Profit margin

The profit margin is an indication of how profitable the company is in the activities it carries out, in percentage values.

This margin is used to determine the value that a product should be sold, which is considering all the costs that the company has, whether these are variables, fixed, taxes or depreciation, as examples:

  • Operating costs;
  • Depreciation and amortization costs;
  • Expenditure on raw materials or goods;
  • Tax expenses (such as PIS, COFINS, ISS, Income tax, among others).

The price that a company sells its products is above the costs and expenses that it had to produce. If you are below expenses, you have a loss. In a simple way, the profit, also known as the result of the year, is calculated from:

Net Income = Net Sales (Income) – (Total Costs and Expenses)

If this result is equal to zero, that is, sales and costs with the same values, the business has no profit or loss and is at its accounting breakeven point.

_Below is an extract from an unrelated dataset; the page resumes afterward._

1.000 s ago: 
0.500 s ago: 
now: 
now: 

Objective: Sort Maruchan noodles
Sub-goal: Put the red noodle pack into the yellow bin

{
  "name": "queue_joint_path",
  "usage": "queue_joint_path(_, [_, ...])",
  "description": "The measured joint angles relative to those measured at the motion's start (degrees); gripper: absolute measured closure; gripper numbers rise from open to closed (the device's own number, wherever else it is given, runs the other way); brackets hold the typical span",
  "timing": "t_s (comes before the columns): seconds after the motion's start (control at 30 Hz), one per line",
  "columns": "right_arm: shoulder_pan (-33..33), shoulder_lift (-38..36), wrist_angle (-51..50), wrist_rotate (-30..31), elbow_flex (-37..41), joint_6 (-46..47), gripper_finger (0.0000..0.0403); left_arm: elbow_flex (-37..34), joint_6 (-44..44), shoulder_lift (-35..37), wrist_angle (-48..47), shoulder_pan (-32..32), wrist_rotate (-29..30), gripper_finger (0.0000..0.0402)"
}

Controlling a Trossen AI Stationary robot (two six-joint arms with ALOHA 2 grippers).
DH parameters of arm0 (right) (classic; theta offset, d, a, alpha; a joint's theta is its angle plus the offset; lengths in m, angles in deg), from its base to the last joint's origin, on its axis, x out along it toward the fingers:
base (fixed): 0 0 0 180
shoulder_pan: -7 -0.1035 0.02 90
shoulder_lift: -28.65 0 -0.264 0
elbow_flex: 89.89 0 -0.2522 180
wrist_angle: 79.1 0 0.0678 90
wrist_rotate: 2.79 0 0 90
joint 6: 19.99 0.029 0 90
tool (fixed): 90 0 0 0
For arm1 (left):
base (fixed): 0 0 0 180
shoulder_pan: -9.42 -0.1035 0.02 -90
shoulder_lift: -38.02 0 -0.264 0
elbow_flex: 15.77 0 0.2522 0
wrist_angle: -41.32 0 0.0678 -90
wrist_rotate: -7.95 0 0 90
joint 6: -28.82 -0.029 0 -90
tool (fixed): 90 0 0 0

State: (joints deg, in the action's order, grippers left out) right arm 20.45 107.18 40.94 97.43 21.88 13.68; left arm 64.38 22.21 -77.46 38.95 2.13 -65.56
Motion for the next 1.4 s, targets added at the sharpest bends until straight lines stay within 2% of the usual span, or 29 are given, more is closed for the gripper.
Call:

You can learn more about what break-even points are and what profit is about.

Calculation of profit margin

The easiest way to calculate profit margin is to use the formula:

Net Margin = Net Income – (Costs + Expenses) / Net Income x 100%

From the top of the formula, you can see that the result will be the total net profit of the company.

Therefore, the result is the percentage of the profit margin of the company, which we can observe taking as an example a net profit of R $ 650,000.00 with income of R $ 1,500,000.00 from a business. Stay with:

ML = 650,000 / 1,500,000 x 100% = 43.33% profit margin.

The interpretation of this result is that “for every R $ 1.00 sold, the company has around R $ 0.43 in profits”.

The same can be done for a separate product. Just consider the profit and income you had on a product.

Gross profit margin

The profit margin subtracts all costs and expenses, making it known as the “net profit margin.” On the other hand, it is also possible to obtain the gross margin using the formula:

Gross margin = Net income – Operating costs / Net income x 100%

This time we only consider the operating costs for the calculation, that is, the cost of production and the profit of that production. For companies that only buy goods to resell them later, this calculation shows the profit the company has on the products sold.

In the case of a retailer who buys goods in a given month for R $ 150,000.00 and resells them for R $ 230,000.00, he obtains a gross margin of:

MB = (230,000 – 150,000) / 230,000 x 100% = 34.78%

This result indicates the gross profit of this company, which is interpreted as “for every R $ 1.00 sold, the company generates gross profit of R $ 0.34”.

When considering all the other costs of this same company for the calculation, we return to the concept of net margin, that if it is well below 34.78%, the company will be far from an ideal profit margin.